I also caught up with another, still extant local celebrity, out with her husband (a documentary filmmaker) and children to enjoy the four-colour fun. Tanya Candler was the original bassist for Kittie, famous and notorious for a time, a couple of decades ago. Back then, the media openly referred to male-driven stadium anthem as Cock Rock; the darkly-clad distaff teen band generated paroxysms of outrage when they joked that they played the female counterpart. Candler quit and went back to school; Kittie soldiered on with an ever-changing roster. Inevitably, the original line-up did a show or two. She has also played with other bands, ran a podcast for a spell, and recently has started a business. Rebel girl grows up to be civic-minded mommy. The kids wear black t's with rainbow messages.

I made the round trip, with some stops for other genres and lunch, and returned to LA Mood by the end of the events, to join the owners for dinner.

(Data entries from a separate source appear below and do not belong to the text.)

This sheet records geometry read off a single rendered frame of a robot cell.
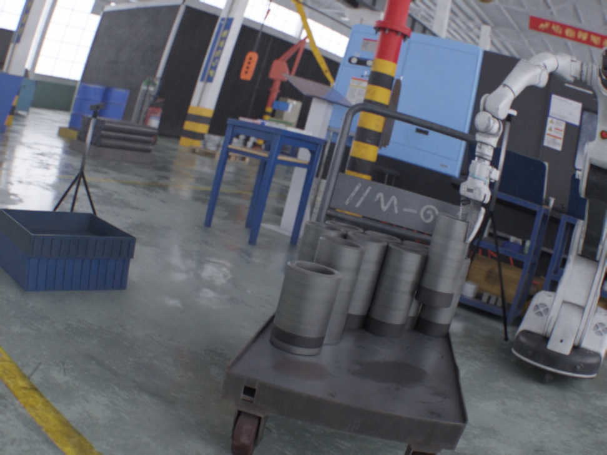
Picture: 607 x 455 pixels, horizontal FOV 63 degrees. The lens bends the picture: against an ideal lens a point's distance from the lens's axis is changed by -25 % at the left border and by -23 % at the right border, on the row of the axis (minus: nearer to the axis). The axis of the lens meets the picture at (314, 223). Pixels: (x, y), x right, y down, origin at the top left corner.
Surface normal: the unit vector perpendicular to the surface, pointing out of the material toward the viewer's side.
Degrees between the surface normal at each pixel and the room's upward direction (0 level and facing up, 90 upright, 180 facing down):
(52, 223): 90
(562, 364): 90
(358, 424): 90
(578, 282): 74
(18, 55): 90
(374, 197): 82
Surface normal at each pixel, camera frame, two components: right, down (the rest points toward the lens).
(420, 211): -0.11, -0.04
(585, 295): -0.43, -0.28
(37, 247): 0.80, 0.27
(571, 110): -0.53, -0.09
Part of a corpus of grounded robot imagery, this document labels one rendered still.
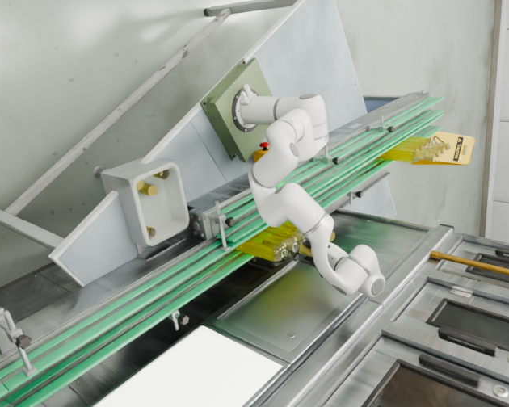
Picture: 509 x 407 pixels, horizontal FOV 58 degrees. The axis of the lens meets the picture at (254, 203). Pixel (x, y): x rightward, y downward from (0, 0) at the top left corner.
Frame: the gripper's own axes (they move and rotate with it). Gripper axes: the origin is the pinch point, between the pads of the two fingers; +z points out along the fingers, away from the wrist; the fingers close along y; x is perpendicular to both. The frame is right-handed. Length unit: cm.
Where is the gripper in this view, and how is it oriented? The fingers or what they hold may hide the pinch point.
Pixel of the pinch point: (310, 250)
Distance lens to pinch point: 150.7
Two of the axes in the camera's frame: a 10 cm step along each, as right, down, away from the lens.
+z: -5.5, -2.6, 7.9
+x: -8.3, 3.0, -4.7
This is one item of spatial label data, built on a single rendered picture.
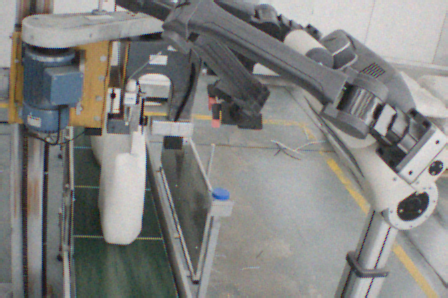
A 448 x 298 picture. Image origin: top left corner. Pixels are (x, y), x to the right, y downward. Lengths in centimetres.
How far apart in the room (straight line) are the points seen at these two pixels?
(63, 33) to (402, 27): 569
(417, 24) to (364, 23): 70
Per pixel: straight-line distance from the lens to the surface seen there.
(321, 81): 110
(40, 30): 170
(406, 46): 717
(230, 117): 164
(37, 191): 222
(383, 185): 138
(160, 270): 247
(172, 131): 207
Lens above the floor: 188
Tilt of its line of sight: 25 degrees down
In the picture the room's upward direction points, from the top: 11 degrees clockwise

Right. Free comics. I grabbed three. I haven't read the Doctor Who, which was for my wife. The Fabulous Furry Freak Brothers. featured a lot of reprints, Gilbert Sheldon and everyone after, fun for what it is. Archie Horror Presents The Cursed Library #1 features solid art, but this attempt to unify and kickstart the Archie Horror Universe underwhelmed me, story-wise. Sabrina hosts.

Speaking of which:

I've been a little critical of The Marvelous Mrs. Maisel the last two seasons for various reasons, above and beyond the leaning into anachronistic dialogue. However, the recent Susie-focused "Testi-Roastial" really worked. It gave center stage to the show's most consistently interesting character, and resolved a lot of in-show mysteries with three episodes left to go. We can focus on the central story, rather than wondering where they are now and how things turned out after the fact.

We made a heroic effort to catch up on Superman & Lois, but we cannot maintain interest. I like the actors overall, and the characterizations of the classic characters is fine: Tyler Hoechlin's Man of Steel is far more on point than the one found in the fragmented and flailing DCCU, and they do a fair job of depicting Lois and Clark as parents. For our tastes the show features too much forced soapy drama involving teenagers older than the cast of Riverdale. American TV rarely gets high school right, even allowing for stylizations, and there's too little that's super. We wish the series well.

I could also discuss reading and McSorley's Wonderful Saloon-- but I think that past is for a future post.

As for the political circuses unfolding: comics and cosplay pale by comparison. Supervillains are far less scary.

Alas, Superman is busy dealing with his wife's cancer and the angst of overage teens, and the world's powerful men bear scant resemblance to Mr. Darcy.